I went online to shop and read reviews. After finding one in my price range that had excellent reviews I ordered my bread machine and waited eagerly for it to be delivered right to my door. There were visions of tender, flaky, crusty goodness dancing in my head. Well, it has turned into one of those "it-seemed-like-a-good-idea-at-the-time" moments.

This isn't meant to be a product review, so the bread machine shall hereby remain anonymous.

The morning after it's arrival I gathered my ingredients, carefully followed the directions in the manual, and pushed start. I watched fascinated as the little paddles turned the dough this way and that. It was quiet and efficient. Peeking in again revealed a perfectly shaped loaf of rising bread dough! Soon the house filled with the scent promising deliciousness coming our way! In anticipation I laid out the butter dish and cute little honey bear. Finally, the machine beeped incessantly signalling completion of the baking process and I bolted for the kitchen to reveal the fruit of it's labor.

It didn't take long to see there was a problem.
Uhhh - this is NOT how a loaf of homemade bread  is supposed to look.
(Sorry for the yucky cell phone pictures.)

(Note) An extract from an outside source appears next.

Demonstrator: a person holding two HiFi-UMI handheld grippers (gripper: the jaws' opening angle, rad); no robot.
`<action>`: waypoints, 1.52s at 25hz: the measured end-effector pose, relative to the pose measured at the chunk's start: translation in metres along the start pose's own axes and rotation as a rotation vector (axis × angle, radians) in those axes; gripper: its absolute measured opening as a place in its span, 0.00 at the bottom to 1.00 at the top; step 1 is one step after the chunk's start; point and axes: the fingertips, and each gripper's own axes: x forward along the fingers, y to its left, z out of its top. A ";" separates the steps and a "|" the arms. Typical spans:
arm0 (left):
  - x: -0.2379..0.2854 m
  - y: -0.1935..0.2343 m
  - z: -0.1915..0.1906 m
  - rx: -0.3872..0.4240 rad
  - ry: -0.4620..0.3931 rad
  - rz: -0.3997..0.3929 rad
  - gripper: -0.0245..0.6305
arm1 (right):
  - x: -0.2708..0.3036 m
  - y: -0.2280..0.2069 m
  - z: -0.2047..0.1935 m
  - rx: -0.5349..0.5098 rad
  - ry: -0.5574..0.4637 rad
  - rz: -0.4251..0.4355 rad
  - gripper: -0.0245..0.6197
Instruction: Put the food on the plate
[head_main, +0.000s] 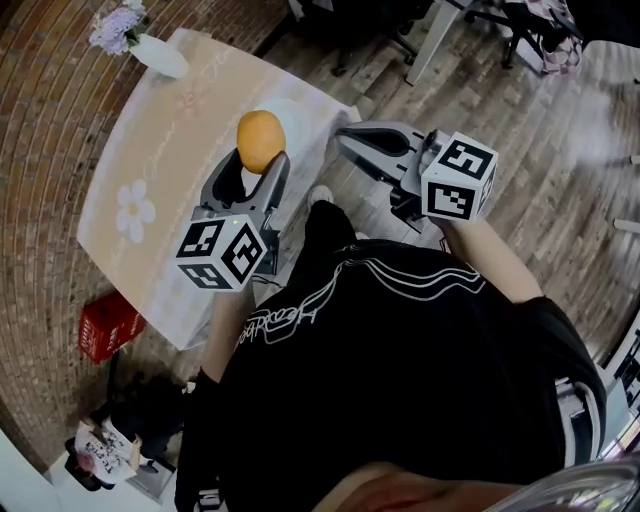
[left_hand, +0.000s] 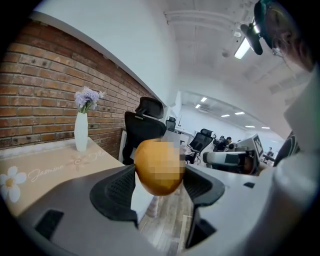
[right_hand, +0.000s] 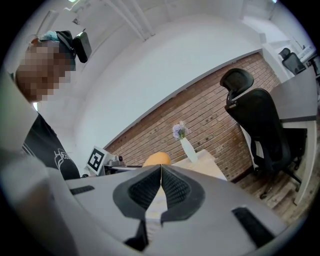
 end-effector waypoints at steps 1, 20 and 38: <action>0.005 0.005 -0.001 -0.005 0.006 -0.004 0.48 | 0.003 -0.005 -0.002 0.006 0.004 -0.006 0.03; 0.114 0.097 -0.069 -0.042 0.235 -0.026 0.48 | 0.053 -0.094 -0.022 0.140 0.064 -0.120 0.03; 0.137 0.115 -0.116 0.035 0.344 -0.008 0.48 | 0.046 -0.117 -0.048 0.191 0.082 -0.165 0.03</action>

Turning to the troubleshooting section in the manual revealed a couple adjustments I could make in the recipe in the event of bread that sinks while baking. Making those adjustments, I started over.

Loaf number two.

Really now? I've been making bread since I was a little girl. My mom makes bread by hand. My grandma made bread by hand. Never in my entire life have I ever seen a sunken loaf of homemade bread!

Before embarking on loaf number three I turned to the internet for advice. Making more simple changes, I tried again. Same thing! (Sorry, no pictures of this one. But you get the idea. It looked exactly the same as the other two.)

Granted, all three loaves tasted delicious. The texture was perfect. The crust was nicely browned and not too crunchy. I cut off the peaks and we enjoyed slices of bread about two-thirds the size of a regular slice.

If any of you more experienced bread machine users have words of wisdom I would certainly be obliged. I'm not giving up. This is a thing to be mastered.

Good thing I have tons of yardwork to do. I'll need something to burn off the increased intake of carbs this quest is bound to entail.